Predictive Routing Queue Depth Spike with JMeter Load

I’m completely stumped as to why the predictive routing queue depth spikes to over 500 agents during a controlled load test, even though the api/v2/analytics/queue/conversations endpoint shows stable throughput.

The environment is US1 with JMeter 5.4 simulating 200 concurrent inbound calls via WebSocket. The Architect flow is straightforward: inbound → predict → queue. No complex data actions. However, once the concurrent volume hits 150, the predicted answer time jumps from 2s to 45s. The WebSocket connections remain stable, and no 429 Too Many Requests errors are logged on the client side.

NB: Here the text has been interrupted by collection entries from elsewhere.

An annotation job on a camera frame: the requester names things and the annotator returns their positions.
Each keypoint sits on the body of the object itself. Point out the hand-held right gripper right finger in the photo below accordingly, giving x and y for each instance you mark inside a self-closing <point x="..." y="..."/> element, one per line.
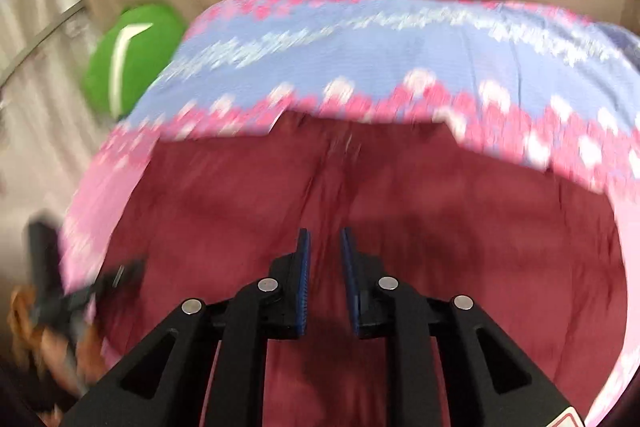
<point x="351" y="292"/>

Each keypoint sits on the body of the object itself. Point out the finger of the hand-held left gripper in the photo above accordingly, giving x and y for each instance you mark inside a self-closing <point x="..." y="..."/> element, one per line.
<point x="120" y="277"/>

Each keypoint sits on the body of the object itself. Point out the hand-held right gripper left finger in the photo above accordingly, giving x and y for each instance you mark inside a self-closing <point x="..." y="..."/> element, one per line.
<point x="301" y="287"/>

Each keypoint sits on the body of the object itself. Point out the maroon puffer jacket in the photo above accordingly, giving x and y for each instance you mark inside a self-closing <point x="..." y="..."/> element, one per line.
<point x="450" y="232"/>

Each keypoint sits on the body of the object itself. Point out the white satin curtain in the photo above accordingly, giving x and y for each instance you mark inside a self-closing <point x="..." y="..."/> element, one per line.
<point x="45" y="132"/>

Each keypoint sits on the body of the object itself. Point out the metal curtain rod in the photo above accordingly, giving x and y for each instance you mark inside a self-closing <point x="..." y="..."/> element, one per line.
<point x="40" y="43"/>

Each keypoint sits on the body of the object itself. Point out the green pillow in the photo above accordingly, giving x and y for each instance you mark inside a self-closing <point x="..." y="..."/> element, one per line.
<point x="155" y="52"/>

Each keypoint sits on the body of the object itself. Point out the pink floral bedsheet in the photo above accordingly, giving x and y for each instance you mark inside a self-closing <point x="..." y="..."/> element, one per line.
<point x="350" y="47"/>

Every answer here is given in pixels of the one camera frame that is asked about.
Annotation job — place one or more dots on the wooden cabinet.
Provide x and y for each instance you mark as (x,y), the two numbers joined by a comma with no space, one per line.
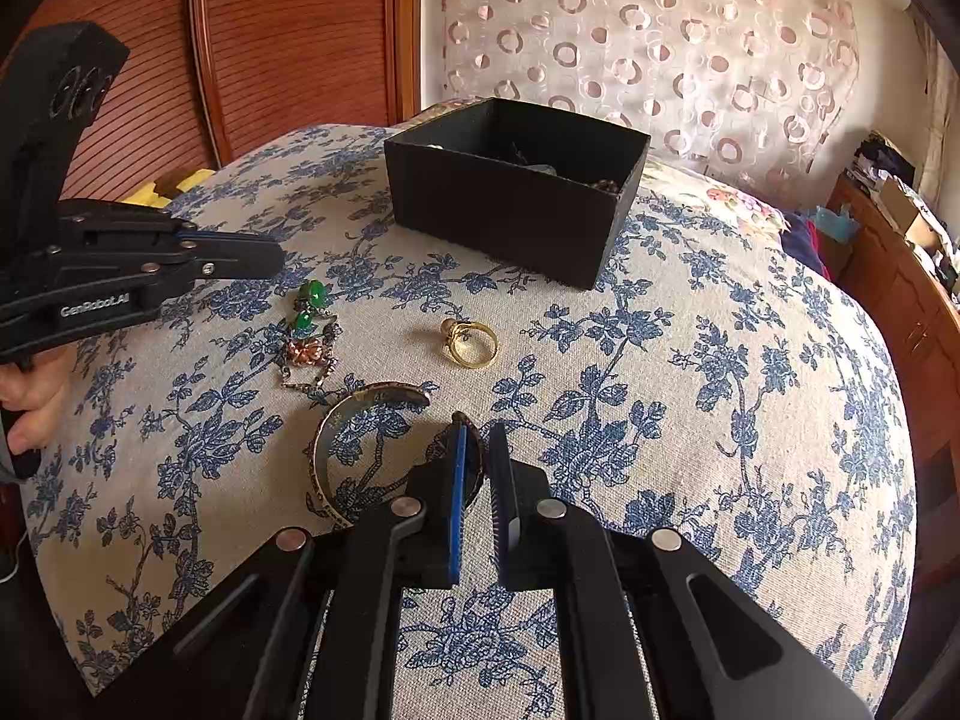
(900,300)

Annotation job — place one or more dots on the dark blue red-edged blanket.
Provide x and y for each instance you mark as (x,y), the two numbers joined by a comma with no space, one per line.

Is there a specific rate limit on the predictive routing engine itself that differs from the standard API limits? The api/v2/predictiverouting/settings returns default values, but I suspect the load balancer might be dropping connections before they reach the routing logic. Need to know if this is a configuration issue or a platform capacity ceiling for predictive queues.

{
“reply”: “Check your WFM schedule adherence rules during the test window. Predictive routing relies heavily on accurate agent availability data.”
}

“Check the SIP trunk region alignment. Mismatched endpoints often cause silent 500 errors during media server handoff, which predictive routing interprets as queue depth spikes.”